Figure 3.8 B shows the association with reward associated of the object X at the time reward is given or expected, averaged over the last 50 conditioning trials of the learning sequence. This prediction of reward is computed as the absolute value of the weighted sum of connections from CN to SNc. Contrary to the striatal representations, this association to reward strongly depends on the probability of reward. It explains that even rarely rewarded objects can get represented in CN: the received reward generates a DA burst of activity that increases the corresponding corticostriatal connections, but it never becomes sufficiently associated to reward to generate a DA depletion that would decrease the same connections.
3.4 Discussion
We designed a computational model inspired by the functional anatomy of the visual loop connecting a high-level visual cortical area (PRh), some structures of BG (CN, SNc and SNr) and the corresponding thalamic nuclei (VA).
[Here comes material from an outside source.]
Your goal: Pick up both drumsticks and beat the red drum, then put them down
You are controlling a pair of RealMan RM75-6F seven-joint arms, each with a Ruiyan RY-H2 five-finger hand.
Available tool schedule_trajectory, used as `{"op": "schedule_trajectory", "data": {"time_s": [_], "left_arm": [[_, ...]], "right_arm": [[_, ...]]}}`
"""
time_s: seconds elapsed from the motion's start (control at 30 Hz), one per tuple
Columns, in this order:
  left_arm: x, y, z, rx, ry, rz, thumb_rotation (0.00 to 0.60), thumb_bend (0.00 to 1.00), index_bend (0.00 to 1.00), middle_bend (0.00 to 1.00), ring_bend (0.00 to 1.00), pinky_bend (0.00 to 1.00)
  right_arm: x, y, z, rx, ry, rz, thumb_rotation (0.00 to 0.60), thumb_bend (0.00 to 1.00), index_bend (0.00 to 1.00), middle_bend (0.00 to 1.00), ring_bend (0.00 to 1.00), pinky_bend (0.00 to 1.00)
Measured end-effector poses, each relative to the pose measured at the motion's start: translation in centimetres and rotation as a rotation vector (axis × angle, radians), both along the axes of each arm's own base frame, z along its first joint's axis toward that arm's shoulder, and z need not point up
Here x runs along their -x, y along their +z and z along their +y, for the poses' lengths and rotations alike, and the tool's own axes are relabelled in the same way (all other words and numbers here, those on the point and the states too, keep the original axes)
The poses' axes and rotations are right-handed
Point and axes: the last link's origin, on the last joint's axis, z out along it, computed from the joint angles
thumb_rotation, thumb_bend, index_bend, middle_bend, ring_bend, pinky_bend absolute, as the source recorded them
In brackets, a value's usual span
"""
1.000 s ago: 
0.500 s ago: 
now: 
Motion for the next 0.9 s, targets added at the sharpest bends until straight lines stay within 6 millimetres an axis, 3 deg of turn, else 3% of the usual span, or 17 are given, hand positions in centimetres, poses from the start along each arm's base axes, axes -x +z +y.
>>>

The functioning of this closed loop is biased by the sustained activation of some prefrontal cells (dlPFC) which here artificially keep track of activity in PRh. This model is able to learn a mixture of visual WM tasks like DMS, DNMS and DPA in the context of reinforcement learning, where only a reward signal is delivered when the system answers correctly. This reward signal drives the activity of a dopaminergic cell which modulates Hebbian learning in the connections between the neurons of the model. With the combinations of tasks we tested, the network was able to learn perfectly the tasks after an average of 500 trials. Even if this number of trials may seem huge in comparison to experimental data on human adults, one has to consider that the system has absolutely no prior knowledge about the task: the symbols representing the tasks to perform within a trial are initially meaningless and the system only sees a couple of visual objects before being forced to make a choice in an array of objects.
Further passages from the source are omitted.